APENAS O HESITAR

Nas Olimpíadas de 2005, a russa Yelena Isinbayeva quebra, pela primeira vez – e duas vezes no mesmo dia –, o recorde da modalidade salto com vara para mulheres. No vídeo que registra aquele nada excepcional dia de julho, é possível ver o olhar da atleta mirando atentamente para o obstáculo que está a sua frente, respirando, e tomando sua mais importante decisão: saltar. Isinbayeva corre, apoia a vara e seu corpo se contorce rumo aos 5 metros de altura. O rosto da atleta guarda extrema concentração e aparente serenidade. Quantas vezes ela imaginou, projetou e treinou aqueles movimentos? Quantas outras ela pensou desistir diante das dificuldades, foi habitada por um medo paralisante e hesitou antes de correr? Em Apenas o hesitar, a artista Danielle Cukierman nos propõe mirarmos para estes segundos antes da tomada de decisão e habitarmos, de maneira consciente, a suspensão, a incerteza e a irresolução.
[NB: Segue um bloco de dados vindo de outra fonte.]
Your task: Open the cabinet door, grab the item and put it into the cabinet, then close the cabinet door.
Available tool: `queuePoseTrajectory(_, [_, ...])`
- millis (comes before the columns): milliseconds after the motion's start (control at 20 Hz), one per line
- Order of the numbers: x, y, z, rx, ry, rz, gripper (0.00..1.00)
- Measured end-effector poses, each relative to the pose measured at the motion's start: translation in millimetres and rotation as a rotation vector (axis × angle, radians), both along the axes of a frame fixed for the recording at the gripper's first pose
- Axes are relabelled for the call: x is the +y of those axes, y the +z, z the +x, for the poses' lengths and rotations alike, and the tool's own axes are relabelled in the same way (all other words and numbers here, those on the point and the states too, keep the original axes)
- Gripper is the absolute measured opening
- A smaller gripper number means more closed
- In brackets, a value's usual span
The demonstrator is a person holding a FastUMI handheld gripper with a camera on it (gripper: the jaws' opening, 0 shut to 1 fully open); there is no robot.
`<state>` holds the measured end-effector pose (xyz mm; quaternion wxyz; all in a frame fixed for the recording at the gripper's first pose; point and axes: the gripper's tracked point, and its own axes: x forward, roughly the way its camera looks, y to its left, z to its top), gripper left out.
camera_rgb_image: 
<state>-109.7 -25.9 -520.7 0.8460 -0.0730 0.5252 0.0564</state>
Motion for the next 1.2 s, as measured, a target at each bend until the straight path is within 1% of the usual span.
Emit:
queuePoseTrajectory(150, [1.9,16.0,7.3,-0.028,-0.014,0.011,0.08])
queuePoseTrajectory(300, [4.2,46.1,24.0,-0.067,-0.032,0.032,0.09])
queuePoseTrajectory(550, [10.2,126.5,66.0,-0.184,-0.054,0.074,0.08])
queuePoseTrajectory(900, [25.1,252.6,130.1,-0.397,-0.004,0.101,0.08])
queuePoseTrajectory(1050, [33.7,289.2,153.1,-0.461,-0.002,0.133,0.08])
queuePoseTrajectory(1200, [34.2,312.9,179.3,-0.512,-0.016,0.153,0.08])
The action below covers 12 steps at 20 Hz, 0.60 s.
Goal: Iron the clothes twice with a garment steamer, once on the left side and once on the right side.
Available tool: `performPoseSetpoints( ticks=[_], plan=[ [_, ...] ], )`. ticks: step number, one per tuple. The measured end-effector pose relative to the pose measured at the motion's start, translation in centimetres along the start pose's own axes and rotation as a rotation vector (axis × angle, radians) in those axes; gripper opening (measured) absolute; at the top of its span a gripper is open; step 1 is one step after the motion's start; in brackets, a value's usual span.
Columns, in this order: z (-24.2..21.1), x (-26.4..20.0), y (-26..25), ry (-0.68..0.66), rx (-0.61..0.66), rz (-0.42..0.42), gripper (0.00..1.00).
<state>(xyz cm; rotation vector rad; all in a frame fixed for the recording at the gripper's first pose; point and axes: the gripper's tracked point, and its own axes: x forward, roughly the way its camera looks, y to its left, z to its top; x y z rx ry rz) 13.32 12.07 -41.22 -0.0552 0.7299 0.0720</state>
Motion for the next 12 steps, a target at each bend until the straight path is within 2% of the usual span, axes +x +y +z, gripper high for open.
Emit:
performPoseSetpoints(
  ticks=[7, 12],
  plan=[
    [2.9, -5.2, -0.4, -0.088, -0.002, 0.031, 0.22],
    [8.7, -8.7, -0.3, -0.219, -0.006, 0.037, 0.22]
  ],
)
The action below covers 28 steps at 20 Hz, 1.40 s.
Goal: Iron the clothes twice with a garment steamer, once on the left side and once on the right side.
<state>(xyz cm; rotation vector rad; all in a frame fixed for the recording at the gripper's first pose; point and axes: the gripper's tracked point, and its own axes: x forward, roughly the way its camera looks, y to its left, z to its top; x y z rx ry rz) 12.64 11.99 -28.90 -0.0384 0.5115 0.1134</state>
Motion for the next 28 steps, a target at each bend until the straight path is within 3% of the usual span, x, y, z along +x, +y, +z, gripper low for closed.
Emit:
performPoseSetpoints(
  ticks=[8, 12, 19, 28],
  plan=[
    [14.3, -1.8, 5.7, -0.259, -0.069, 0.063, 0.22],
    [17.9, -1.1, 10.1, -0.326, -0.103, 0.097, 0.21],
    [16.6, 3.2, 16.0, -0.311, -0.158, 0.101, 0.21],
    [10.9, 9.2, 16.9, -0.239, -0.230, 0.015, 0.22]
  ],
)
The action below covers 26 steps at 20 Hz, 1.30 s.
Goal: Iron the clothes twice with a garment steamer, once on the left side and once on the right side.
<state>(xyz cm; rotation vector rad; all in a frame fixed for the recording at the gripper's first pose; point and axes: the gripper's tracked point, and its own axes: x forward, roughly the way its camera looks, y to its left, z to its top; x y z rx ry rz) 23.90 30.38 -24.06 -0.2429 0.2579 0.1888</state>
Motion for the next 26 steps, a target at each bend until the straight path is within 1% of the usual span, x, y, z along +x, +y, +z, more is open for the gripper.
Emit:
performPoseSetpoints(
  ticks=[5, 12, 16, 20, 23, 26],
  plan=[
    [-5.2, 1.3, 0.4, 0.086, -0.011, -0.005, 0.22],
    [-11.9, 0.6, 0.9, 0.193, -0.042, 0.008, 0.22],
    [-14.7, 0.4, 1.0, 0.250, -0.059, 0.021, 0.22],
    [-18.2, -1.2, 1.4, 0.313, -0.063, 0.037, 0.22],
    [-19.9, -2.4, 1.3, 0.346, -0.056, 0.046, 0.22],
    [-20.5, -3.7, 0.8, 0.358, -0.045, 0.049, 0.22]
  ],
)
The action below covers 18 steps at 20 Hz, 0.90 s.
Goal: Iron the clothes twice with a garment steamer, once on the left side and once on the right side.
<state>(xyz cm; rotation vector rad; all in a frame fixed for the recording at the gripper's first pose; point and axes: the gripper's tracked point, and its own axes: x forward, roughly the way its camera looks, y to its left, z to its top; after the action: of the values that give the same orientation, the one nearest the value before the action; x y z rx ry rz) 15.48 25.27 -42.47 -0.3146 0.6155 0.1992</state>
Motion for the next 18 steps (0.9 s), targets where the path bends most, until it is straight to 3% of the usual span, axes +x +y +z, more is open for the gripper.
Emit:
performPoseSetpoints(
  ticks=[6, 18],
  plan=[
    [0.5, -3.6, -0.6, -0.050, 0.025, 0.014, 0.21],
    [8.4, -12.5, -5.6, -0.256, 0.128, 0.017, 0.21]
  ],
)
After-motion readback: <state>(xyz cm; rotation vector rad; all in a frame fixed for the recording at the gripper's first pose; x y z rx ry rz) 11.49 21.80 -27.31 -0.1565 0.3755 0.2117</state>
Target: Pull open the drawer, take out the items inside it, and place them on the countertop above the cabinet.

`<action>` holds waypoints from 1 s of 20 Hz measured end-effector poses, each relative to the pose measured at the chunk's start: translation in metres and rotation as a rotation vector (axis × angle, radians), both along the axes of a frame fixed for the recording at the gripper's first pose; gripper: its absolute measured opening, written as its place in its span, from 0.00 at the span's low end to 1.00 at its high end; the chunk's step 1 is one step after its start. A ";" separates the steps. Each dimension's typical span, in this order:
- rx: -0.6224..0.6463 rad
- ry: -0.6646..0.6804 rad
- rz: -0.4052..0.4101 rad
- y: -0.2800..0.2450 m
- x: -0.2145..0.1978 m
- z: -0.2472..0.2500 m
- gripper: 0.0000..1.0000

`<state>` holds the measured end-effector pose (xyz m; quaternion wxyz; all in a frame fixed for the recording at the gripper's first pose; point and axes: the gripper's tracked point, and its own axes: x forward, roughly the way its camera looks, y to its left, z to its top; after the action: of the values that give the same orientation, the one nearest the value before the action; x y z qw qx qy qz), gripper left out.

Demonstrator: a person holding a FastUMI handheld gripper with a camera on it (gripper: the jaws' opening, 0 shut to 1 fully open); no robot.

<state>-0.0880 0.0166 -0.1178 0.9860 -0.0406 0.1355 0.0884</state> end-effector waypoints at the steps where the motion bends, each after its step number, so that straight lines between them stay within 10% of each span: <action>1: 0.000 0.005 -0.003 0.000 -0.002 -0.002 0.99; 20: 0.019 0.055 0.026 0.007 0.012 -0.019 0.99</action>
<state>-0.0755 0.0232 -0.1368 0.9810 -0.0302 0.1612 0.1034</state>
Nos trabalhos em pintura contidos na mostra, planos horizontais e verticais constituem caminhos sobre os quais um corpo feminino levita: a figura é representada no exato momento do salto, onde há apenas a incerteza. Dentre massa de tinta e cores complementares, Cukierman faz uma ode às possibilidades infinitas contidas no destino de todos os seres que habitam o planeta:

Não há um só ponto de entrada para o olhar: somos inundados por cores opostas e complementares que reconstroem um imaginário de elementos quase circenses e à infância. Nesta fase da vida, importantes elementos de nossa subjetividade são constituídos e o hesitar – acompanhado por complexas relações de causalidade – é aprendido. Talvez para nós, mulheres, este sentimento marque ainda mais nossa experiência: será que fomos desencorajadas a construir castelos de cartas maiores que nós mesmas ou a desistir de nossa ida ao espaço sideral? O hesitar passa a constituir a base a partir da qual projetamos quem queremos ser. Seria possível subvertê-lo e torná-lo impulso para salto?

A mostra é composta ainda por uma grande instalação de cortinas plásticas, comumente utilizadas em câmaras frias e outros espaços industriais. Ao emitir frequências de onda diferentes, as cores têm funções: podem ser proteção térmica ou física. A cortina de PVC divide o espaço em dois e, ao receber a luz que adentra a sala expositiva, tinge-o: o espectador experimenta seu peso com o próprio corpo. Danielle Cukierman tem uma longa trajetória investigando signos ligados à prevenção de incêndios, às rotas de fuga e a busca por ressignificar materiais industriais e de sinalização urbana em seus trabalhos. Neste contexto, o material plástico parece materializar espacialmente as grossas camadas de tinta presentes nas pinturas, e que servem de metáfora para os múltiplos caminhos que podem ser seguidos.

Em Apenas o hesitar, há uma relação direta com o Realismo Fantástico – ou melhor, com o Realismo Maravilhoso de autores latino-americanos. Segredo, sonho e realidade convivem em um mesmo universo, que se abre à especulação. Apesar de investigar a matéria pré-fabricada, Cukierman é uma artista que tem a ficção como ponto de partida em todos os seus trabalhos. Apenas o hesitar é um convite para estender o tempo de suspensão, colocar o corpo para fora de jogo (quando necessário) e para narrar ficções sobre nós mesmas. O mais importante do salto não é o momento da chegada no solo, mas os momentos nos quais estamos no ar preparando nossa chegada.